For instance, board Chairman Don McLeroy said he and other so-called social conservatives voted against biology textbooks a few years back not because they did not include a discussion of creationism or intelligent design, but because "they did not cover the weakness of the theory of evolution."
Similarly, Hardy said she does not oppose questioning the theory of evolution in the classroom -- and believes that such questioning should remain firmly rooted in science. "But I think you need to keep a clear line between what is religion and what is science," she said.
In voters guides, the state board's social conservative members have expressed opposition to the inclusion of contraceptive instruction in sex and AIDS education, and opposition to the regulation of private schools or home schools. Members of that faction also expressed support for dramatically reducing the Texas Education Agency's authority as well as support for displaying the Ten Commandments in schools.

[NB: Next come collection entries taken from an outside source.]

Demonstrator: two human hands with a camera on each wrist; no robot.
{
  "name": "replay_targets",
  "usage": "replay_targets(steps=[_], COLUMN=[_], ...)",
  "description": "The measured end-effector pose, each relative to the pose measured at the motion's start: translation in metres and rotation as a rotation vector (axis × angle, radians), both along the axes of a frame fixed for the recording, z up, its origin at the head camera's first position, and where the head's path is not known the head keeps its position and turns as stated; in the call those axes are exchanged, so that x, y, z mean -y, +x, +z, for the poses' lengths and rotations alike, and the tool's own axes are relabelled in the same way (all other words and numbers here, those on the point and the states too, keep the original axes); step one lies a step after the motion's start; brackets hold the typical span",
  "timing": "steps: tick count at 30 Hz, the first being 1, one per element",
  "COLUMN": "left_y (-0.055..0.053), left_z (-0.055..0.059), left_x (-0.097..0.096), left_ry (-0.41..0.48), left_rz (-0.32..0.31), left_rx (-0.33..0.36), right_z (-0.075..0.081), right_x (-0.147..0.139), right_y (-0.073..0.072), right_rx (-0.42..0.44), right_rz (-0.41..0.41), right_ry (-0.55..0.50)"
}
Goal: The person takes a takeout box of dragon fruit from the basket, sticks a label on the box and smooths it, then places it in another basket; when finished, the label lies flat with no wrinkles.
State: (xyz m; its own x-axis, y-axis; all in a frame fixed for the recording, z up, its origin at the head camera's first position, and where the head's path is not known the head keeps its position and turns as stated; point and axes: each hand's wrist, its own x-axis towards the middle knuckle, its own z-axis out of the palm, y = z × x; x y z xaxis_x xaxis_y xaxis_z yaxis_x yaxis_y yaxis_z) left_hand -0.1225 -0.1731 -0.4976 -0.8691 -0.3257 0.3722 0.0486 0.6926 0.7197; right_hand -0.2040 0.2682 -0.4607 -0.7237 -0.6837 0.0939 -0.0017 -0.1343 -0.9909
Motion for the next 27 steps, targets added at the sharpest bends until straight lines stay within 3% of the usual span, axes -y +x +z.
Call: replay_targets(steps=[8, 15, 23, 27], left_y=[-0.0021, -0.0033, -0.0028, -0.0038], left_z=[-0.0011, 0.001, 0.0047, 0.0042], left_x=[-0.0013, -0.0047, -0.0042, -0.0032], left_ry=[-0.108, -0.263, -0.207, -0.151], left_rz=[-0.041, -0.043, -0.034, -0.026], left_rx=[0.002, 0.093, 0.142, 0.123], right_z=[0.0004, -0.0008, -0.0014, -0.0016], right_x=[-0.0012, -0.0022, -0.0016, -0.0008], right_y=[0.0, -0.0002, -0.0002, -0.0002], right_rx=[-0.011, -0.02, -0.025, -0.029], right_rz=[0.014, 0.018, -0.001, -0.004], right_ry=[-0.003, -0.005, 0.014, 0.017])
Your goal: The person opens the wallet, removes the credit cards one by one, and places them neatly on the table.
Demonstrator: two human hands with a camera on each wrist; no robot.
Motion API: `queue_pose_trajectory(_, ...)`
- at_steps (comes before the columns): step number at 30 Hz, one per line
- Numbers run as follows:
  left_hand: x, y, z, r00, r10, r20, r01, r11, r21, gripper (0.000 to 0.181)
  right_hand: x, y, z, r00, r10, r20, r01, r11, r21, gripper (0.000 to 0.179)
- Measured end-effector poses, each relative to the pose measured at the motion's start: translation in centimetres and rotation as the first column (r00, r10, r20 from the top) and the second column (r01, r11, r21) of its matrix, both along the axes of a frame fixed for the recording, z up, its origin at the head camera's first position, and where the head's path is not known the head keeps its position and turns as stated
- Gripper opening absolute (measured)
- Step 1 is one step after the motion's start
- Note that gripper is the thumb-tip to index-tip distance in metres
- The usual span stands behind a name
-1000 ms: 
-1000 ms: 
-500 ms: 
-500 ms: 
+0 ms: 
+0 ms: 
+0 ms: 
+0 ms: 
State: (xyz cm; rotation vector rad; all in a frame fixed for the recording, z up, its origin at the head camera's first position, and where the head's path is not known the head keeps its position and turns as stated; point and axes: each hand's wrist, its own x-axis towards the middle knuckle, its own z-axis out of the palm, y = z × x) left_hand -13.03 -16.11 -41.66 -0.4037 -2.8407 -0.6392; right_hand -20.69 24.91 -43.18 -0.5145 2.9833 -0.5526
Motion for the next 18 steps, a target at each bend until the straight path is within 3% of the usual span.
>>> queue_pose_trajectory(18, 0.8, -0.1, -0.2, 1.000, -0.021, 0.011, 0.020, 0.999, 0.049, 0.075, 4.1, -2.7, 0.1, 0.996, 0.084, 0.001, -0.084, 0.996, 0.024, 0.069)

But other Republicans and even Democrats sometimes have sided with them, said Will Lutz, editor of the weekly Lone Star Report political journal. Neither has the social conservative group voted as a monolithic bloc, he said.
So, like Shackelford, Lutz questions whether a new social conservative majority should be causing so much fuss.
"If the social conservatives get a majority on the board, it means that their agenda will move forward -- however, some of the scare tactics on the left are overboard," Lutz said. "For instance, the [social conservatives] are not thinking about taking evolution out of textbooks. We're going to have health textbooks, but they're going to emphasize abstinence."
He also said the social conservatives have fought against "fuzzy math" textbooks.
But Harvey Kronberg, an Austin-based political analyst, said a Maddox victory could prompt the new social conservative majority to overreach. If the members aggressively pursue their own agenda, they could end up alienating moderate voters, he said.
The result? Potentially a very short-lived majority, said Kronberg, who edits the online Quorum Report.
"It's one of those things where they need to be careful what they wish for -- they might get it all, and they might start delivering, and this might become the year that marks the high point and ending point of social conservative dominance on the board," Kronberg said.
District 11 covers about three-fourths of Tarrant County, plus all of Ellis, Johnson and Parker counties. There is no Democrat running for the position.